Rendu d’un champ texte par défaut sur les principaux navigateurs du marché

Ainsi, l’espace qui autorise l’écriture est normé d’une manière relativement similaire sur l’ensemble des navigateurs et ce pour une raison très simple : il est de ce fait extrêmement facile de le reconnaitre. Son apparence nous suggère qu’il est possible de cliquer “dedans” (grâce à un fort contraste induit par le bord plus foncé) et le changement de curseur nous indique qu’il est permis d’y écrire du texte. On parle alors d’affordance ou bien de capacité suggestive d’action.

L’affordance est un anglicisme issu de la psychologie cognitive. Dans le domaine de l’ergonomie c’est la capacité d’un objet à suggérer sa propre utilisation.

Chaque jour, sans même y penser, nous utilisons instinctivement pléthore d’objets du quotidien (eg. table, chaise, verre, porte, etc.) sans réfléchir un seul instant à leur mode d’emploi. Ces objets simples ont, dans la plupart des cas, une très bonne affordance. Dans la plupart des cas, car il n’est pas rare de tomber sur une porte “réticente” qui nous fait nous sentir particulièrement stupide… (vous voyez exactement de quoi je veux parler !)

Vous n’êtes pas seul ! Ça n’arrive pas qu’à vous et ce n’est absolument pas votre faute. Ces portes sont tellement répandus qu’on leur a même donnée un nom. On les appelle des Norman Doors en référence à Don Norman auteur de The Design of Everyday Things.
Les Norman Doors sont des portes qui ont une très mauvaise affordance. Ce défaut est la plupart du temps dû a la suggestion de plusieurs utilisations antinomiques. Certaines portes, par exemple, possèdent une grosse poignée invitant naturellement l’utilisateur à tirer vers lui, alors que le mécanisme (les gonds ou le cadre) suggère que l’ouverture se fait dans l’autre sens.
Le premier réflexe de l’utilisateur sera alors de tirer sur la poignée avant de réaliser (par l’échec) que la porte s’ouvre en poussant. Se crée alors un sentiment immédiat de frustration doublé d’une impression de stupidité. C’est une très mauvaise expérience pour l’utilisateur qu’il faut à tout prix lui éviter !
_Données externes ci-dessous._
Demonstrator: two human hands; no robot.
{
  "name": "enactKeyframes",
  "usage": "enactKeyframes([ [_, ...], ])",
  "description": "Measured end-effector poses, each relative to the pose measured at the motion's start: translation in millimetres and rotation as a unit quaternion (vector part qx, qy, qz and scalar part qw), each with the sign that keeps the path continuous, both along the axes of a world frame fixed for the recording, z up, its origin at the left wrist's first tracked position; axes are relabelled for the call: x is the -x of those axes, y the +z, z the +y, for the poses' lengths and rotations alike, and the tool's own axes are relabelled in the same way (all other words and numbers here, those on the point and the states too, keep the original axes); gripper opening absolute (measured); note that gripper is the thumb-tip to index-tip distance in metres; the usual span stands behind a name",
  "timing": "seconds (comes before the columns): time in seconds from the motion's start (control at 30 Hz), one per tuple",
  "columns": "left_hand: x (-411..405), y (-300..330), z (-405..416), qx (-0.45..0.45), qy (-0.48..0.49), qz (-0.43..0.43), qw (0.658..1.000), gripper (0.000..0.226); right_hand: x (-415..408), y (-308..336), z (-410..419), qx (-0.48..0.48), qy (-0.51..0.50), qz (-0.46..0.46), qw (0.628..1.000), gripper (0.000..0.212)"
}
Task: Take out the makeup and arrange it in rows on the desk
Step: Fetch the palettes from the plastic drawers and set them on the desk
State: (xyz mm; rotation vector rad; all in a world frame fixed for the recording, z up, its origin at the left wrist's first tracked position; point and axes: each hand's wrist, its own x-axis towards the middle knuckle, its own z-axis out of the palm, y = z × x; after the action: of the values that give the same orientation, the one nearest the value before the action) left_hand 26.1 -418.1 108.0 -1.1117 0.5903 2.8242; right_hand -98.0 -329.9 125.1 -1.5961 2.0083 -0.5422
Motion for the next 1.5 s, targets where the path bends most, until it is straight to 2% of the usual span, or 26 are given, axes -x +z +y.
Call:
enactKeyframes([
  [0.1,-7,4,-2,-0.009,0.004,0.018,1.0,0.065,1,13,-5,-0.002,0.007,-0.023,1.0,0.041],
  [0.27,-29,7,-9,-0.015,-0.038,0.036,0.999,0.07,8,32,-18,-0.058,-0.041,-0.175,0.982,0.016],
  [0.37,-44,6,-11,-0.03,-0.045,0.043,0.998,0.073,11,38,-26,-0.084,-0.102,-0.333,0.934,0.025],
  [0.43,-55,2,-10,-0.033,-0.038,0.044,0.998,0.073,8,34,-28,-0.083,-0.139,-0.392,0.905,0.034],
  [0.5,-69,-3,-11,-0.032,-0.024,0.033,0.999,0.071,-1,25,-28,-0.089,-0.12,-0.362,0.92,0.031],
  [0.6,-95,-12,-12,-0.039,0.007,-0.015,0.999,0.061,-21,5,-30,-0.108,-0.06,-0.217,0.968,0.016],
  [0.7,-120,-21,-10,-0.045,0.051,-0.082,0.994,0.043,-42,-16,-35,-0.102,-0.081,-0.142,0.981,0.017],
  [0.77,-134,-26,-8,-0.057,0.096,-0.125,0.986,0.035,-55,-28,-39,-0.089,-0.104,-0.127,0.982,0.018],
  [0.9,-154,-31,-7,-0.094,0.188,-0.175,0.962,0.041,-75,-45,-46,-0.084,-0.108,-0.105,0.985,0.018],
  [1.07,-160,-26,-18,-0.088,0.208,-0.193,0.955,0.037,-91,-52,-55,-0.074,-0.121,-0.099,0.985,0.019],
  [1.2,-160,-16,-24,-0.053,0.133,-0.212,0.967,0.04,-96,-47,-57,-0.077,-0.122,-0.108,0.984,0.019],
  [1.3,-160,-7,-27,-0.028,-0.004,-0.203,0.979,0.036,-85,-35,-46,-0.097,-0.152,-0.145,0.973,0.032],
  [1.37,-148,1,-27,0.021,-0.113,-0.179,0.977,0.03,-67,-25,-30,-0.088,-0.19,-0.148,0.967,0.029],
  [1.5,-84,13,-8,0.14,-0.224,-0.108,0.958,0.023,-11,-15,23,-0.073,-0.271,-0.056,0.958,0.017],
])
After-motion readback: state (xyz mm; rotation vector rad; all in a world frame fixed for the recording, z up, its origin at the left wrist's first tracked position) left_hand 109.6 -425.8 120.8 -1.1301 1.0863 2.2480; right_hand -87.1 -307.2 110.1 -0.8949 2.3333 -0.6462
Pourquoi les développeurs devraient faire de l’UX

En tant que développeur, je suis régulièrement amené à concevoir des interfaces utilisateur. Bien que ce travail soit le plus souvent réalisé en amont par un designer graphique (avec parfois quelques notions d’UX), il n’est pas rare de devoir modifier ou extrapoler certaines vues du logiciel.
Bien que souvent perçu comme le maçon de l’informatique, le travail du développeur ne doit pas, selon moi, s’arrêter à la simple intégration d’une maquette. Le développeur peut (et devrait !) entrer pleinement dans le processus de conception et de développement d’une interface utilisateur. Il ne faut pas oublier qu’il sera le tout premier usager du logiciel !
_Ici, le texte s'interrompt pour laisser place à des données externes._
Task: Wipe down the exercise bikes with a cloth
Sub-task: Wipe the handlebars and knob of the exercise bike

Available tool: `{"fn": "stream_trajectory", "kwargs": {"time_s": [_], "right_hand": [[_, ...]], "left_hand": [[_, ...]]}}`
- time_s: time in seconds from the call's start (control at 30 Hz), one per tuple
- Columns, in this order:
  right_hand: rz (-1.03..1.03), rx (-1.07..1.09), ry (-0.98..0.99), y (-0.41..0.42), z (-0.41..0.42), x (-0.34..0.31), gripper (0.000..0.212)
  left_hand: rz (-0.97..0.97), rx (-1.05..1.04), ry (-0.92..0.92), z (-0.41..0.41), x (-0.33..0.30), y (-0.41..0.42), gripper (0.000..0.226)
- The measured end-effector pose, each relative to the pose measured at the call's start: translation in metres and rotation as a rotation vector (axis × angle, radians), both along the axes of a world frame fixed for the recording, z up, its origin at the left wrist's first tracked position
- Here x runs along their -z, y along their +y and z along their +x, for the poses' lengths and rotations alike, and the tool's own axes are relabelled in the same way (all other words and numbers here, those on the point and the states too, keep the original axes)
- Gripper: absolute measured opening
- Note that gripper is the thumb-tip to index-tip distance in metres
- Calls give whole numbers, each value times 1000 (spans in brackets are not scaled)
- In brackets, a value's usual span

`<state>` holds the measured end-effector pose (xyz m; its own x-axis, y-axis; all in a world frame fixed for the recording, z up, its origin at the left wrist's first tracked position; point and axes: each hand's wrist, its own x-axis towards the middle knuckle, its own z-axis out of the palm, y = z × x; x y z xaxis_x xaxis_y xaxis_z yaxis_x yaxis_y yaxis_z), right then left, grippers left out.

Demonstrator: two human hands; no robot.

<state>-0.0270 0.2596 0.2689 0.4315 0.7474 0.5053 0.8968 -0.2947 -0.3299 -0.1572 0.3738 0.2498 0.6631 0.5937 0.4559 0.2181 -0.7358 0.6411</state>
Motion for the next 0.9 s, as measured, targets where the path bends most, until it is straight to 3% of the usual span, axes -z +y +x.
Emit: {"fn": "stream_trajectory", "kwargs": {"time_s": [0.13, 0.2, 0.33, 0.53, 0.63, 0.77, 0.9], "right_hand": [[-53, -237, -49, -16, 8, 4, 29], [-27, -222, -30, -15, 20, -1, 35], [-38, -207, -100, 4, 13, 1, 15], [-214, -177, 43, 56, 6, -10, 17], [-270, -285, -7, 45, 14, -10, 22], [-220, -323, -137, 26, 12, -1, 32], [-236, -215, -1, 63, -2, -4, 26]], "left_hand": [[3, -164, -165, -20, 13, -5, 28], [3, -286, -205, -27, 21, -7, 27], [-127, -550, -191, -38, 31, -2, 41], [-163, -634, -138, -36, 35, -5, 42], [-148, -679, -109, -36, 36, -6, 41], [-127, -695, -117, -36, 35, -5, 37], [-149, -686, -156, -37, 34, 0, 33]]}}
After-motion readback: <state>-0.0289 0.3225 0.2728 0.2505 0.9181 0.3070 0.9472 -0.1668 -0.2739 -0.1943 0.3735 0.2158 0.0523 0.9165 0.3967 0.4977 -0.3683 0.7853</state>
Ce qui nous amène, digression après digression, au sujet principal de cet article : comment simplifier la vie de vos utilisateurs en une seule ligne de code.

“Il faut ajouter un champ de recherche dans la liste des adhérents !”
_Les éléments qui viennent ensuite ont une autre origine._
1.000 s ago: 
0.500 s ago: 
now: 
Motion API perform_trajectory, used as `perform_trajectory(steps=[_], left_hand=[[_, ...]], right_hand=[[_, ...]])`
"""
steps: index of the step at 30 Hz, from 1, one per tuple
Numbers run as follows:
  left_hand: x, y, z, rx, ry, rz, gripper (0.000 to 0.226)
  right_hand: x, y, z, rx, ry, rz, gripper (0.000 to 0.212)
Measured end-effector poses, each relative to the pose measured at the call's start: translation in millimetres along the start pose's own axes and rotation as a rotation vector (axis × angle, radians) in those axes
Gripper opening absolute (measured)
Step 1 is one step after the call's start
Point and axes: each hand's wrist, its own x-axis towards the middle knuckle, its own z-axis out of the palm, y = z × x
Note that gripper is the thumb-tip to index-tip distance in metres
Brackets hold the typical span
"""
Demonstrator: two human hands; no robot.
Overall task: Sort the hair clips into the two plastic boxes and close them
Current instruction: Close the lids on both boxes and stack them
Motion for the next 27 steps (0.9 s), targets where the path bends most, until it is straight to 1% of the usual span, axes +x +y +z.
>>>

Dans l’espace de coworking où je travaille (Mutualāb ❤️), nous avons un logiciel de gestion des adhérents. Celui-ci, présenté sous la forme d’une application web, permet entre autre de créditer le compte de tickets de chaque membre.
Pour ce faire, il faut dans un premier temps sélectionner la fiche de la personne en question, puis lui ajouter le nombre de tickets désirés. Une opération relativement simple sur le papier, mais qui a donné envie de s’arracher les cheveux à ceux qui en avaient encore quelques-uns…

La cause du problème est assez simple à comprendre. La sélection d’un utilisateur se fait au travers de ce qui semble être, à première vue, un menu déroulant classique. Le nombre d’utilisateurs ne faisant que croître, je vous laisse imaginer le calvaire pour trouver un adhérent dans une liste de près de 400 inscrits…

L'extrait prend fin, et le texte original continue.